→ Task objective
When you reach the line below that has "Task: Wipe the", start returning lines exactly, and stop after the line that has "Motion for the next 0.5"; skip the pictures.

→ Records from a data source

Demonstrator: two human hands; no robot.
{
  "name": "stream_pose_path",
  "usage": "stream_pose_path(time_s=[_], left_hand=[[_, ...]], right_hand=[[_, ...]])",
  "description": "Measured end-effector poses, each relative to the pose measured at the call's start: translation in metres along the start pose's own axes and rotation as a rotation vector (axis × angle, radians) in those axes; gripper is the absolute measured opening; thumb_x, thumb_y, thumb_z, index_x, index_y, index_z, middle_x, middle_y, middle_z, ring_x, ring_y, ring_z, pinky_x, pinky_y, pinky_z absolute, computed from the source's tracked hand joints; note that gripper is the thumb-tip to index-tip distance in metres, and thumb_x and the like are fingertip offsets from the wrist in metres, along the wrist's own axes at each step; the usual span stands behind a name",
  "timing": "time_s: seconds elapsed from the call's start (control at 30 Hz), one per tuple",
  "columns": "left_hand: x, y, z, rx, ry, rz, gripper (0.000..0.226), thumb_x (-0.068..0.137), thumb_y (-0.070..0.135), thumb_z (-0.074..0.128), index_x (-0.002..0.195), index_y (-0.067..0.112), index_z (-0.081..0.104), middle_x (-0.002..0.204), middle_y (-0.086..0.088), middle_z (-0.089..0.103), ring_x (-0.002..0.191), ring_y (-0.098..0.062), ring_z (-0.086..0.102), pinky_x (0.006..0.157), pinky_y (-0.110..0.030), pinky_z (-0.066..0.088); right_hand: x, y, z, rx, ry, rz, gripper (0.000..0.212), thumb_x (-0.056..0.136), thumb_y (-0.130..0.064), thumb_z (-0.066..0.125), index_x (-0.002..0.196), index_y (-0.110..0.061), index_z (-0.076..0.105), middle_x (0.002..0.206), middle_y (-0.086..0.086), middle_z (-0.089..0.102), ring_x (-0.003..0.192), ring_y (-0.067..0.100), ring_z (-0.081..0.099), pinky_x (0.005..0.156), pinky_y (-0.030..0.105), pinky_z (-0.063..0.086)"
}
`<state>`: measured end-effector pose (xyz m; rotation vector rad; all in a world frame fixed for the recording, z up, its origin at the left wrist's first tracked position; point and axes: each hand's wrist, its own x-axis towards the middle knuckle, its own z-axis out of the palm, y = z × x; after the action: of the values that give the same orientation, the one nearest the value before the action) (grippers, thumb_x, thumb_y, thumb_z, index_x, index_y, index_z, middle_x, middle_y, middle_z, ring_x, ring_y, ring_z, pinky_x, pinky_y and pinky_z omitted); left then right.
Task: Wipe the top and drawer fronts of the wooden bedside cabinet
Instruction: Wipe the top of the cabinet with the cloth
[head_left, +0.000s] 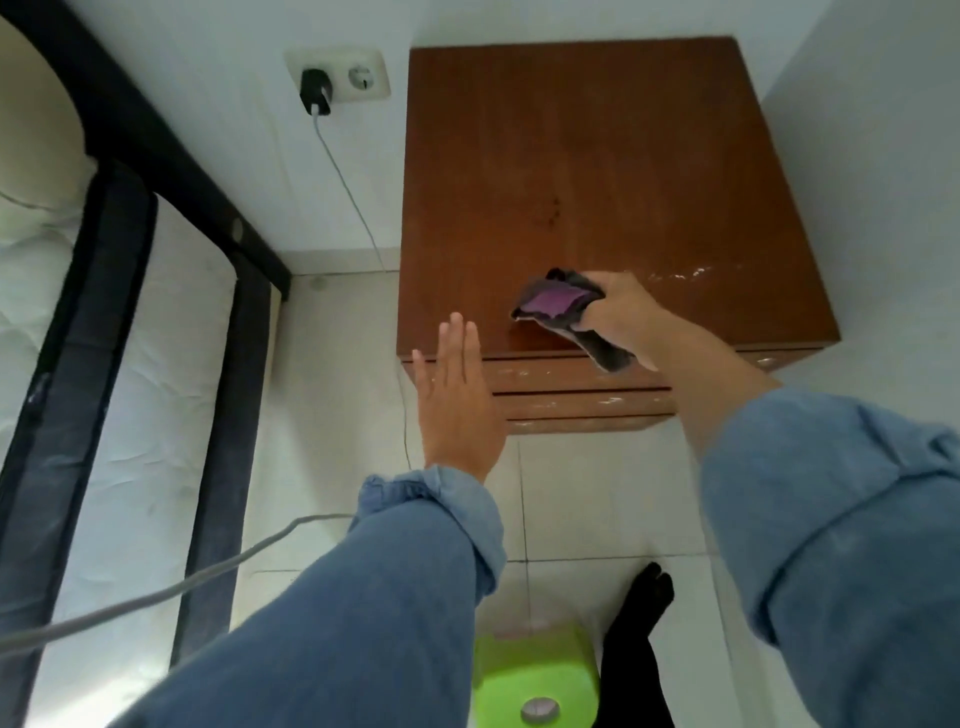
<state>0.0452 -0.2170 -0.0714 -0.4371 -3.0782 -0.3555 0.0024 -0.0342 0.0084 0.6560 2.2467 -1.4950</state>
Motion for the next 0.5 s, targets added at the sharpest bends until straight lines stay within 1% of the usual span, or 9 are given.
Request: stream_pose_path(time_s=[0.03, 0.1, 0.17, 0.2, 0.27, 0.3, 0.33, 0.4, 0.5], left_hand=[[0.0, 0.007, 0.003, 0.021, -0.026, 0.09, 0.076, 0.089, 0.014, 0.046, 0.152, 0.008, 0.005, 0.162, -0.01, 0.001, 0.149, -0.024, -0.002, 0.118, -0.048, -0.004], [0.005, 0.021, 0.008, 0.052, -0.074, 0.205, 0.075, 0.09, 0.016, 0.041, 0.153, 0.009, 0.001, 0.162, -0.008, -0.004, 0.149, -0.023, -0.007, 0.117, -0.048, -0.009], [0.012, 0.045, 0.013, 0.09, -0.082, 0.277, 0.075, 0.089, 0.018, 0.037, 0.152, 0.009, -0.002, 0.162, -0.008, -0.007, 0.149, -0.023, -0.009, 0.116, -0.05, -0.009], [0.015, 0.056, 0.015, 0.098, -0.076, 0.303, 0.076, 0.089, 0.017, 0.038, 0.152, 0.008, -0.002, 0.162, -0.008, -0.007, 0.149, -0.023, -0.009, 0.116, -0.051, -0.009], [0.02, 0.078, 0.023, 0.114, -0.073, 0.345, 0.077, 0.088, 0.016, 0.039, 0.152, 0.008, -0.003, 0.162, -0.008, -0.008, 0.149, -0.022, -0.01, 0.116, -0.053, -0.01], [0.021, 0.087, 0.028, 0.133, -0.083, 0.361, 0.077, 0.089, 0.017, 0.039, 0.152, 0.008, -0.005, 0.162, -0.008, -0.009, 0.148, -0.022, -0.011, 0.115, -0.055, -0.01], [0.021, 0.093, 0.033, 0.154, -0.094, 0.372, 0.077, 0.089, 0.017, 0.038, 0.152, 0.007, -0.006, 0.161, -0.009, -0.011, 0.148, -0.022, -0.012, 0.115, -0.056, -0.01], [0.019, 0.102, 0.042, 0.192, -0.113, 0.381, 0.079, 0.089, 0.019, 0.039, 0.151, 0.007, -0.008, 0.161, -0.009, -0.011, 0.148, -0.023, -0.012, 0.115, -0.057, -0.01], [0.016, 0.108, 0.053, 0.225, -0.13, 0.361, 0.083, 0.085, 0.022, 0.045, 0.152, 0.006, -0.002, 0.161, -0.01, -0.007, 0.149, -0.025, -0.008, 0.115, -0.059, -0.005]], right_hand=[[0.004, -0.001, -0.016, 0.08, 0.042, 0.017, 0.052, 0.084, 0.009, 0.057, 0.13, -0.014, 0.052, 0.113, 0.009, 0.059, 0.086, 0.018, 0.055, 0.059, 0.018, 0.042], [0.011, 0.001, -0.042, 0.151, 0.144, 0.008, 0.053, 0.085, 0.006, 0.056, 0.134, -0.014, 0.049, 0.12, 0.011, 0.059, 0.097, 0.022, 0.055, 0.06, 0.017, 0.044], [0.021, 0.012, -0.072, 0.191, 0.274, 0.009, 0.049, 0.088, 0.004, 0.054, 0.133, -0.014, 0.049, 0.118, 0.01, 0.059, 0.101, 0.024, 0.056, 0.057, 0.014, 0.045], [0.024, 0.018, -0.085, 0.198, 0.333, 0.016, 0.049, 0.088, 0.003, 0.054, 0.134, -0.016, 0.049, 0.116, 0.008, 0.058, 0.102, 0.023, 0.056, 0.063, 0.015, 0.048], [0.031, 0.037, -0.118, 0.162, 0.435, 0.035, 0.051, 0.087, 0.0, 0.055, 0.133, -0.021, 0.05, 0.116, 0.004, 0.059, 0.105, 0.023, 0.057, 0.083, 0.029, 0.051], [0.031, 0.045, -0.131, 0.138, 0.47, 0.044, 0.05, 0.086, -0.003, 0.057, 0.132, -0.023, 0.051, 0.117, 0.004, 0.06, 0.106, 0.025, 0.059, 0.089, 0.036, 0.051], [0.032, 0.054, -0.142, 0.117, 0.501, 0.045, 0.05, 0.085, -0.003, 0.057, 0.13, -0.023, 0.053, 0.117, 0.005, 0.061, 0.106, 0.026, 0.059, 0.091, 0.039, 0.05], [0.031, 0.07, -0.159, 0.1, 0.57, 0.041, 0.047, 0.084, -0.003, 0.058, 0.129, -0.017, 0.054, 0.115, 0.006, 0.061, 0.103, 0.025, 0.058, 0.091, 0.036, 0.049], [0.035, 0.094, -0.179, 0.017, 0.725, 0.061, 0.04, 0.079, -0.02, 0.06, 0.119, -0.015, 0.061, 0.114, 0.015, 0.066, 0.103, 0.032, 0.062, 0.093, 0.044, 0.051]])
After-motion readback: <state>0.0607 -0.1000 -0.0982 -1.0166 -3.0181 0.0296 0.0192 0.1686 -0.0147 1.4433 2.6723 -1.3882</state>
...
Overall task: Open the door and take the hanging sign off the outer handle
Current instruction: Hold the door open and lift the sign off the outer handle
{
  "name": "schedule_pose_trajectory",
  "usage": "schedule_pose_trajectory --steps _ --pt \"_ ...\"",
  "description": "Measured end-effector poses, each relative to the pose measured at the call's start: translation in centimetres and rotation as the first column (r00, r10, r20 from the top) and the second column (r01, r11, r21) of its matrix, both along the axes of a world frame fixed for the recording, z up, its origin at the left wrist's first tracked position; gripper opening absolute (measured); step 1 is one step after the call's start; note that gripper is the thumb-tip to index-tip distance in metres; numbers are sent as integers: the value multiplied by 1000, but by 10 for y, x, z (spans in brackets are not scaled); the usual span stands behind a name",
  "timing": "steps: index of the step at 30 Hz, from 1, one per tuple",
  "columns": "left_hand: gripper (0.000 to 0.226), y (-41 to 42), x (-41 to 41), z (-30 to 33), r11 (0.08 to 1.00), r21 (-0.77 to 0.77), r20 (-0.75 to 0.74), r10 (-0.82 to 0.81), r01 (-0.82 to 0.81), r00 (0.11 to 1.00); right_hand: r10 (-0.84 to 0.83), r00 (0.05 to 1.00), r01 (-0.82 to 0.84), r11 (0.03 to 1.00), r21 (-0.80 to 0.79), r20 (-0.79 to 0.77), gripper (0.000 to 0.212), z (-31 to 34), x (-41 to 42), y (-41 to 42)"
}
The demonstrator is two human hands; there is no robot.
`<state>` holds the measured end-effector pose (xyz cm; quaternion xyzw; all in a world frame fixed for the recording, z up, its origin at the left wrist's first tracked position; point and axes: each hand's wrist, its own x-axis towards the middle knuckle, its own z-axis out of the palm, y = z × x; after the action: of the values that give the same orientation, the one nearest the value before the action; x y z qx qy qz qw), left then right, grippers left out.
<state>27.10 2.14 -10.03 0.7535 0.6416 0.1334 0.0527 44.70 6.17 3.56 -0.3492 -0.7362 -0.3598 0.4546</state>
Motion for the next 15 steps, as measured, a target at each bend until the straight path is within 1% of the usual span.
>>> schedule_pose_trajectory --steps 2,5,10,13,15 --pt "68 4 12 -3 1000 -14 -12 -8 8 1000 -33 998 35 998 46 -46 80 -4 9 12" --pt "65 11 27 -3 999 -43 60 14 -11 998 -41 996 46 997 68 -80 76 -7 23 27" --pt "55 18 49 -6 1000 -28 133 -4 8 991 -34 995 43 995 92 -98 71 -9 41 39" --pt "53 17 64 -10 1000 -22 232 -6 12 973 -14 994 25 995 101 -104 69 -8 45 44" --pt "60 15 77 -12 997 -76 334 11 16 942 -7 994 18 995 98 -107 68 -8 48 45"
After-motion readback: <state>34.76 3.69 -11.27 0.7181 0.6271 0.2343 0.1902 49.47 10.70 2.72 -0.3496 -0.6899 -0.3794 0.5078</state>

→ Your response
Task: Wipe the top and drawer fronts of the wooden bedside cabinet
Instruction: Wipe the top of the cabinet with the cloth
[head_left, +0.000s] 
<state>0.0452 -0.2170 -0.0714 -0.4371 -3.0782 -0.3555 0.0024 -0.0342 0.0084 0.6560 2.2467 -1.4950</state>
Motion for the next 0.5 s, targets added at the sharpest bends until straight lines stay within 1% of the usual span, or 9 are given.

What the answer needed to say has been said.